**Your task**
In the listing below, count the lines with "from" and report only the figure.

**Input data**

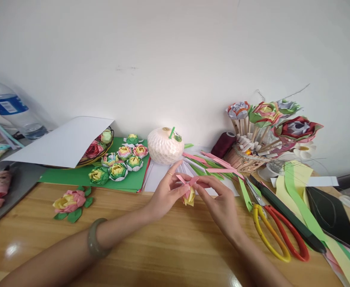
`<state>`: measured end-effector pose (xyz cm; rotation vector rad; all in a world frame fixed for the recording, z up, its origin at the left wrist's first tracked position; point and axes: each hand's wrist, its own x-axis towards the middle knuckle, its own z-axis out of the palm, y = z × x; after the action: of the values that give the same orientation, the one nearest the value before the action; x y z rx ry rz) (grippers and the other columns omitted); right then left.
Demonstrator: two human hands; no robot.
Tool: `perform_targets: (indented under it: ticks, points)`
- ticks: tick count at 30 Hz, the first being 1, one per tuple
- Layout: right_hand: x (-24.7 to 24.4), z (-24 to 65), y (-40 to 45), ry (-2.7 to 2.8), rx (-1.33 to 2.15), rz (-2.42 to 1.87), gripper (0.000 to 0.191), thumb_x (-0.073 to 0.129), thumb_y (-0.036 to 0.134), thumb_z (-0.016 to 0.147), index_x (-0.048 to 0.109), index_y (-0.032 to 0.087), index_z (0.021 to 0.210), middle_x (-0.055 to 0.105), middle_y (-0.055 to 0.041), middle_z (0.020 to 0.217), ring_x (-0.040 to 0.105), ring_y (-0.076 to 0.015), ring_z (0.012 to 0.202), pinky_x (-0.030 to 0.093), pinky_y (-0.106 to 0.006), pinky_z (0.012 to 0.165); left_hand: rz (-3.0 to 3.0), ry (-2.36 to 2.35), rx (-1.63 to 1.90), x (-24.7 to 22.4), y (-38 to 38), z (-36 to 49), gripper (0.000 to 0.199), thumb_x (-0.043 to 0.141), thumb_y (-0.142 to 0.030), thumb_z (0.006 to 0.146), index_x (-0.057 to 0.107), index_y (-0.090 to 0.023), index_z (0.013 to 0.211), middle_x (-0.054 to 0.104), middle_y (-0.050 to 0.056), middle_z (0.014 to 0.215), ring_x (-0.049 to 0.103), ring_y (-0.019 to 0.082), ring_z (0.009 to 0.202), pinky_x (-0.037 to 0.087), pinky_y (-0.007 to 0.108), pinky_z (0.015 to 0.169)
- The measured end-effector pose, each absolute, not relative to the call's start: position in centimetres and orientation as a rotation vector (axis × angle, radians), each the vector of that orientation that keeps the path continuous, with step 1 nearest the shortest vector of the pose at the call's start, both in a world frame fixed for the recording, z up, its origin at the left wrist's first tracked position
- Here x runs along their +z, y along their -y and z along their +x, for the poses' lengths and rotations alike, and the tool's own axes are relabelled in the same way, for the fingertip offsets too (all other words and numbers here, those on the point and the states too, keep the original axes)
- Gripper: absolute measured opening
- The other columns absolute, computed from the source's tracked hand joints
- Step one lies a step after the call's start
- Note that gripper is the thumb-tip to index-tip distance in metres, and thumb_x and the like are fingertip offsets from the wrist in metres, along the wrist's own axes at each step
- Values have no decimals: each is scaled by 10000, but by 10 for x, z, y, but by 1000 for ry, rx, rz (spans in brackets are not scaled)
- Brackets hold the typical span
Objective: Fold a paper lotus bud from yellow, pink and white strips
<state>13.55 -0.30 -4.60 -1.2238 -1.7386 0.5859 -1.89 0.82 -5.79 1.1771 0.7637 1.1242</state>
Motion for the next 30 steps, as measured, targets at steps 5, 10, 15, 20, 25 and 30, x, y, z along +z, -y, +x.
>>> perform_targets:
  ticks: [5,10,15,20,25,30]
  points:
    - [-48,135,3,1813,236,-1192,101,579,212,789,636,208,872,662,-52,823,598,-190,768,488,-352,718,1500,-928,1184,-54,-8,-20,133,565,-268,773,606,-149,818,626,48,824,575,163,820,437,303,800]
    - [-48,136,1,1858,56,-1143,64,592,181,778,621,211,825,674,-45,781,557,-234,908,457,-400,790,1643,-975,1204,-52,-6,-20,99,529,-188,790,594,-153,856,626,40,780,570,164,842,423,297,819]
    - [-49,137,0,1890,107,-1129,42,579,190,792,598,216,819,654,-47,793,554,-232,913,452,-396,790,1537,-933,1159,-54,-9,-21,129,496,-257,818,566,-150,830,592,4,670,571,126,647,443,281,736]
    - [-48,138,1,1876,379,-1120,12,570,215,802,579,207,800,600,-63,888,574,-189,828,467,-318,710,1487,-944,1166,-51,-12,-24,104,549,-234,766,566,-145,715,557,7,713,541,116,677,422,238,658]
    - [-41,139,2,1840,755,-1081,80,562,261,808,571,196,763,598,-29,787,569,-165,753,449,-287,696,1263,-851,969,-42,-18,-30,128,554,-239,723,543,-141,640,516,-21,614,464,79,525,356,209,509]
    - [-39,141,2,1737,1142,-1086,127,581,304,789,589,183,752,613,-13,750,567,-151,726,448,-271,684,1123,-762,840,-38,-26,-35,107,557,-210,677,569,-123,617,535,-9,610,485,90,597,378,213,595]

**Answer to this task**
3